Which lines have the string "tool"? Copy all of them from the entries below.

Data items

Segment Open

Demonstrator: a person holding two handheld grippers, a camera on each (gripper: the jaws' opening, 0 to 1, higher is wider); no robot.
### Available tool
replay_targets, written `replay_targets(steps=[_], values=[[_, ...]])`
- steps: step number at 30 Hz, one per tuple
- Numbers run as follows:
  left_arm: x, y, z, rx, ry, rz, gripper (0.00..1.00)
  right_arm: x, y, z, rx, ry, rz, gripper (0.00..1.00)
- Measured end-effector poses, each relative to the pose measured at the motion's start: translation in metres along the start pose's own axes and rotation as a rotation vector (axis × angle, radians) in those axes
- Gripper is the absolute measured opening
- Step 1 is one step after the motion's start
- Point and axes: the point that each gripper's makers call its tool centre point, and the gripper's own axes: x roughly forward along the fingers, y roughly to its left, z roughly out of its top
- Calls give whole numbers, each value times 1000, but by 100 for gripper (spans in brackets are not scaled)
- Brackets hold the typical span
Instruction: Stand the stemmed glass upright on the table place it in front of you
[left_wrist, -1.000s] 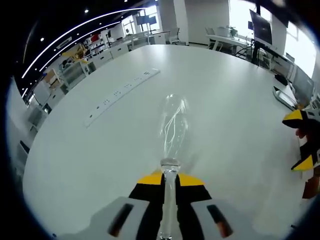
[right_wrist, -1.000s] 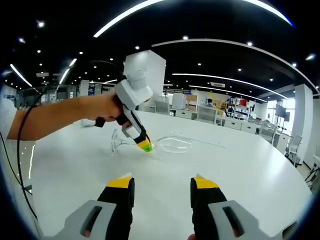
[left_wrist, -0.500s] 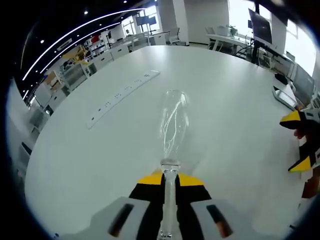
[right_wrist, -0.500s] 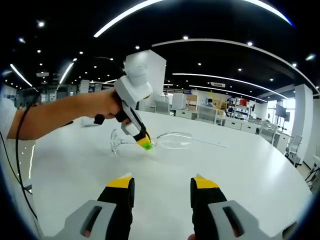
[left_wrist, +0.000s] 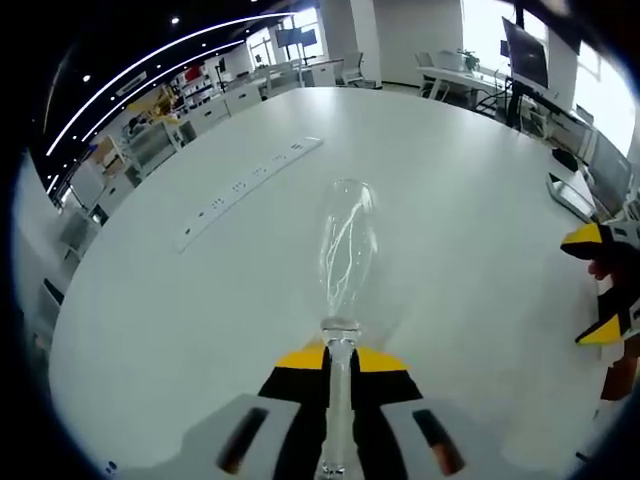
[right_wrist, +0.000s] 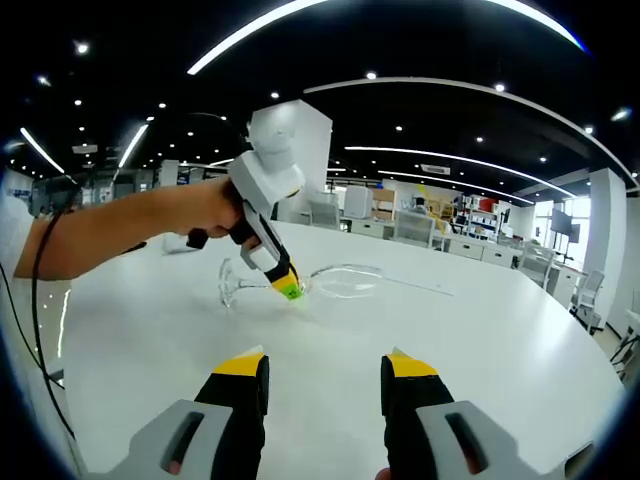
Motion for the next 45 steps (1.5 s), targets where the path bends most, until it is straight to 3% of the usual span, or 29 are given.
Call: replay_targets(steps=[45], values=[[-30, 7, 6, -10, -79, 38, 7, -3, 2, -1, 1, -3, -5, 48]])
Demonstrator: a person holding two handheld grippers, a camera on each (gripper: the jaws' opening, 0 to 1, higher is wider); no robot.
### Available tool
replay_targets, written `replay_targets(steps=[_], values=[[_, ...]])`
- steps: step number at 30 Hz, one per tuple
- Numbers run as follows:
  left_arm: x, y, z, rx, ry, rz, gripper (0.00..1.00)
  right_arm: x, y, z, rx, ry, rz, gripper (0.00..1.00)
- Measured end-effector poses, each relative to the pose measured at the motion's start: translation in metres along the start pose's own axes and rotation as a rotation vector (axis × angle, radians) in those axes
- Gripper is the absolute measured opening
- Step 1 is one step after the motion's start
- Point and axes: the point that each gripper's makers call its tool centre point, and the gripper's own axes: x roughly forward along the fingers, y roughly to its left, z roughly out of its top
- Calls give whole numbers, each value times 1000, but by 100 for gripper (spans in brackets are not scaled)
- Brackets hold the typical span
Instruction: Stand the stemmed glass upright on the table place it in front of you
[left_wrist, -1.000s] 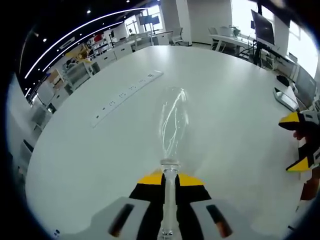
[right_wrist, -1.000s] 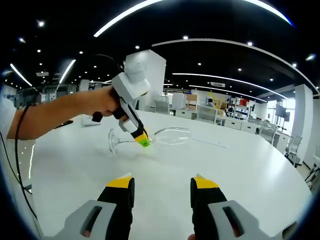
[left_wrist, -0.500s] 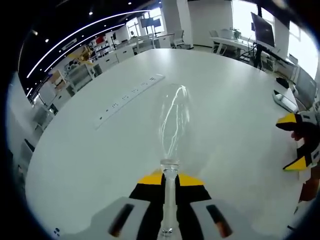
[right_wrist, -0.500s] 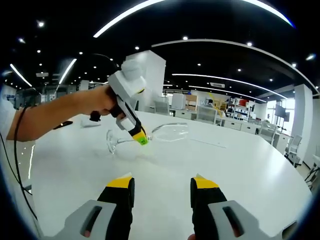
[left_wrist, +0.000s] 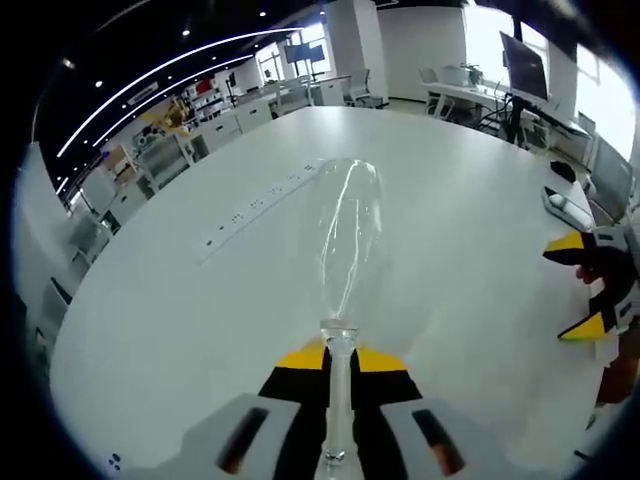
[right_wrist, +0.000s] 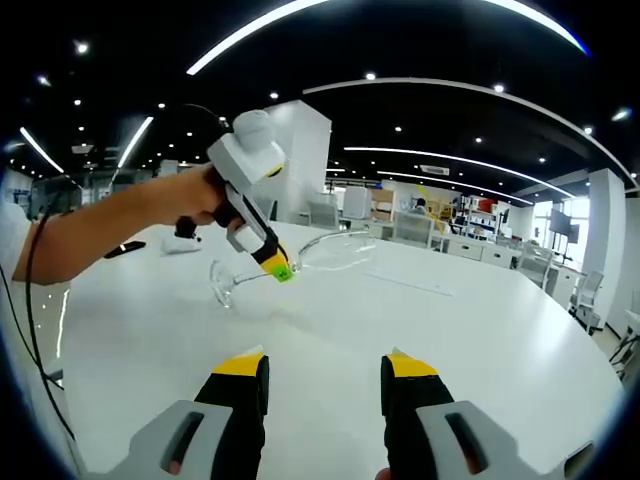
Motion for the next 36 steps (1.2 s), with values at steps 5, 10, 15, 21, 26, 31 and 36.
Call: replay_targets(steps=[5, 10, 15, 21, 26, 31, 36], values=[[-4, 0, 0, 0, -7, 6, 7, 0, 0, 0, -1, 1, -1, 48], [-8, 1, 2, -1, -18, 9, 7, 1, -1, 0, -1, 1, -1, 48], [-10, 3, 3, -10, -30, 14, 7, 1, -1, 1, -1, 2, -1, 48], [-16, 5, 5, -19, -57, 21, 7, 1, -1, 0, -2, 5, -1, 48], [-23, 5, 8, -26, -89, 24, 7, 2, -2, 1, -1, 4, -2, 48], [-25, 8, 9, -32, -101, 30, 7, 2, -2, 0, -3, 7, -1, 48], [-28, 11, 10, -32, -112, 38, 7, 2, -3, 0, -2, 7, -3, 48]])
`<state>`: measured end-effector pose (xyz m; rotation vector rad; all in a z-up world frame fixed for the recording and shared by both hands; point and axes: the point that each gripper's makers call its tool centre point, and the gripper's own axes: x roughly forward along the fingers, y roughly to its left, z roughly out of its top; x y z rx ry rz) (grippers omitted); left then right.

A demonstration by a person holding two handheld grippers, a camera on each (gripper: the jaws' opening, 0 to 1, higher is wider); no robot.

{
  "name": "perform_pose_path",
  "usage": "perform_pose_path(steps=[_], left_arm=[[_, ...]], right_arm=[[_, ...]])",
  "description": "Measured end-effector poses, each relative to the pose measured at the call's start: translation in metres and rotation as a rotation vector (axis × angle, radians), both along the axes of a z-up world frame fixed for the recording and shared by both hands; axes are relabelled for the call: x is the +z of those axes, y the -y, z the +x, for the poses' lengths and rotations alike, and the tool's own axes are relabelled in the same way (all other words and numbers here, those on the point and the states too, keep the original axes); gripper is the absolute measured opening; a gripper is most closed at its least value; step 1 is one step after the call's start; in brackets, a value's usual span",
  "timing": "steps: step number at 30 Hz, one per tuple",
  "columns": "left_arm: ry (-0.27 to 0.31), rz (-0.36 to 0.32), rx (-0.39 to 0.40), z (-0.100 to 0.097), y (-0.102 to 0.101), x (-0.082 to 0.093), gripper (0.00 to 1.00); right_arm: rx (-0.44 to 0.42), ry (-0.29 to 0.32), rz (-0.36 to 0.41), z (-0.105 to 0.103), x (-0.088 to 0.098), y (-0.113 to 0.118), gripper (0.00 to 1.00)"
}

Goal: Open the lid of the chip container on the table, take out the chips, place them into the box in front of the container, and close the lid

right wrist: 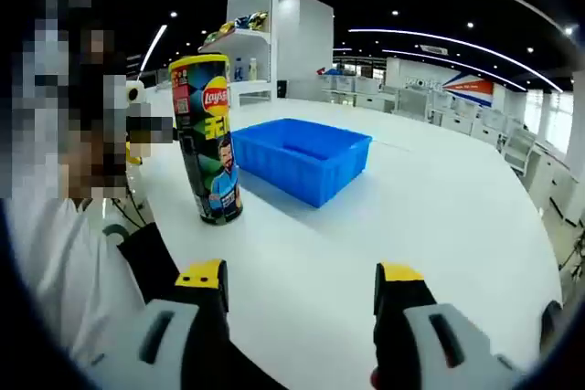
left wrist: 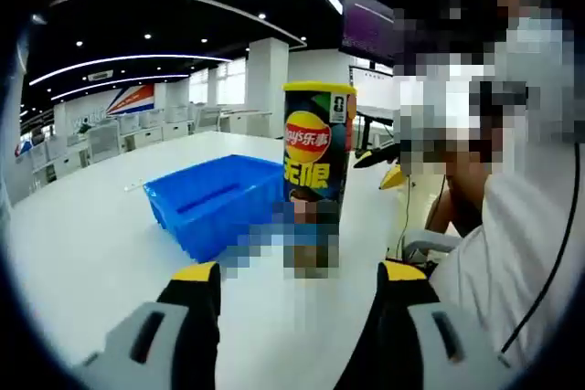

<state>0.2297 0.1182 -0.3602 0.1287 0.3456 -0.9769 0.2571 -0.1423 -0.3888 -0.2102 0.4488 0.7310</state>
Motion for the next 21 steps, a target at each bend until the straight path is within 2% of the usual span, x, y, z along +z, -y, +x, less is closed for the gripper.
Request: perform_pose_path(steps=[21], left_arm=[[0.000, 0.006, -0.006, -0.0008, -0.0037, -0.0020, 0.73]], right_arm=[[-0.006, -0.003, -0.004, 0.0001, 0.0006, 0.0017, 0.62]])
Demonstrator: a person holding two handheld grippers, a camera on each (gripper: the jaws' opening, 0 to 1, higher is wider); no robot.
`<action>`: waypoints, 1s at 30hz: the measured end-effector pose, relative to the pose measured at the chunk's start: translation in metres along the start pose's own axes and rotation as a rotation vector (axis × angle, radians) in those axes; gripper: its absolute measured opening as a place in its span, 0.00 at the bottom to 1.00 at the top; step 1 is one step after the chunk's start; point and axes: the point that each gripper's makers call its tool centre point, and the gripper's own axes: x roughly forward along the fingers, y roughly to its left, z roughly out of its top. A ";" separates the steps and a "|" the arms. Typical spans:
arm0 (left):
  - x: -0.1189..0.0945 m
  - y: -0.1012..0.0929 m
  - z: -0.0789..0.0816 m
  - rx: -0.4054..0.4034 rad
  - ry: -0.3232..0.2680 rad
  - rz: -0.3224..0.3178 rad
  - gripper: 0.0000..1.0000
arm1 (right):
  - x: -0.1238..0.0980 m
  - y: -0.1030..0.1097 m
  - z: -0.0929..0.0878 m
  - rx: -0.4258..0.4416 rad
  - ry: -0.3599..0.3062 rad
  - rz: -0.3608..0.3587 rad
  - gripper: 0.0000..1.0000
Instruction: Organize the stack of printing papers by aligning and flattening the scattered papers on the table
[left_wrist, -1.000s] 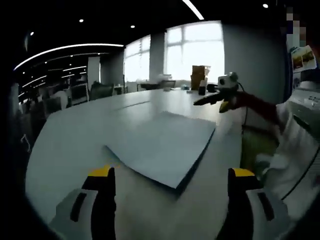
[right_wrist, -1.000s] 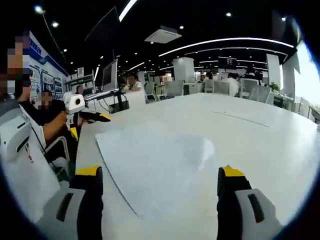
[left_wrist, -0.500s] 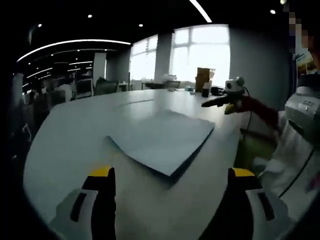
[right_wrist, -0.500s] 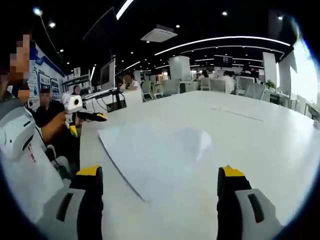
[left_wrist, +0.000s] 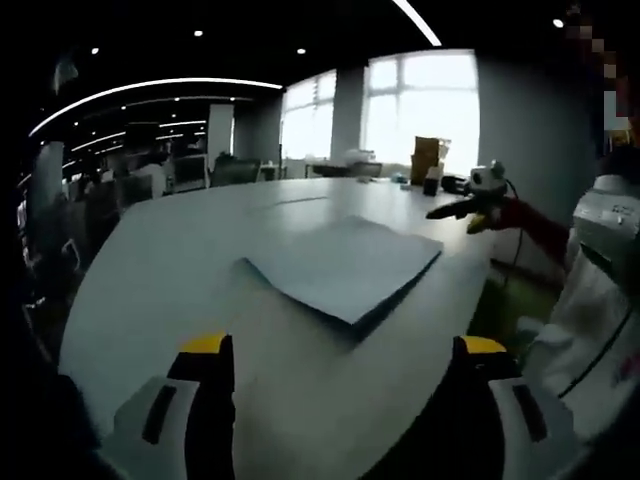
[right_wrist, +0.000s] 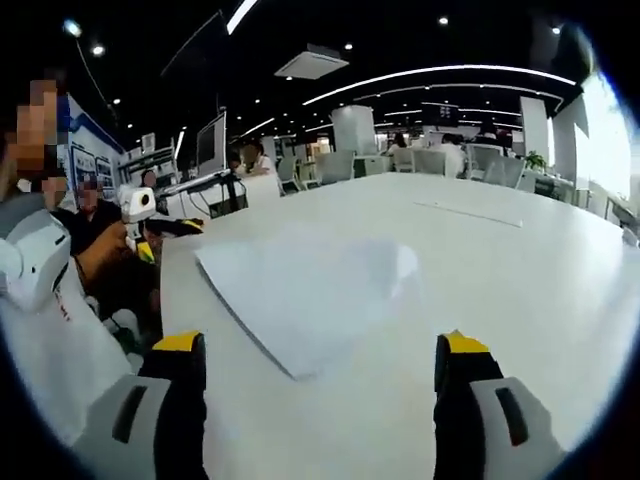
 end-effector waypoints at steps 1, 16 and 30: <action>-0.001 0.000 0.000 -0.001 -0.002 0.002 0.92 | 0.001 -0.001 -0.001 0.002 0.001 0.000 0.90; 0.001 -0.008 0.004 0.016 -0.012 -0.009 0.91 | -0.006 0.004 0.002 -0.032 0.001 0.006 0.90; -0.006 -0.008 -0.005 0.006 -0.004 -0.003 0.93 | -0.023 0.013 -0.005 -0.042 0.032 -0.044 0.90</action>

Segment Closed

* [THE ANSWER]
### Available tool
- Point and axes: the point that each gripper's makers call its tool centre point, and the gripper's own axes: x roughly forward along the fingers, y roughly to its left, z roughly out of its top
### Available tool
- Point and axes: the point that each gripper's makers call its tool centre point, and the gripper's own axes: x roughly forward along the fingers, y roughly to its left, z roughly out of its top
`<state>`: measured end-effector pose (xyz m; rotation vector rad; all in a z-up world frame fixed for the recording and shared by both hands; point and axes: the point that each gripper's makers call its tool centre point, and the gripper's own axes: x roughly forward along the fingers, y roughly to its left, z roughly out of its top; x y z rx ry rz) (grippers omitted); left then right.
  "description": "Measured end-effector poses, each relative to the pose measured at the call's start: translation in metres and rotation as a rotation vector (axis × angle, radians), both along the axes of a z-up world frame fixed for the recording and shared by both hands; axes are relabelled for the call: x is the +z of those axes, y the -y, z the +x, for the poses' lengths and rotations alike, and the tool's own axes are relabelled in the same way (all other words and numbers here, those on the point and the states too, keep the original axes); gripper is the absolute measured opening; a gripper is most closed at its least value; step 1 is one step after the call's start; in brackets, a value's usual span",
`<action>`: waypoints, 1s at 30hz: the measured end-effector pose, relative to the pose measured at the chunk's start: translation in metres along the start pose's own axes and rotation as a rotation vector (axis × angle, radians) in those axes; gripper: its absolute measured opening as a place in its span, 0.00 at the bottom to 1.00 at the top; step 1 is one step after the chunk's start; point and axes: the point that each gripper's makers call its tool centre point, and the gripper's own axes: x roughly forward along the fingers, y roughly to its left, z roughly out of its top. A ";" separates the steps and a "|" the arms. Typical spans:

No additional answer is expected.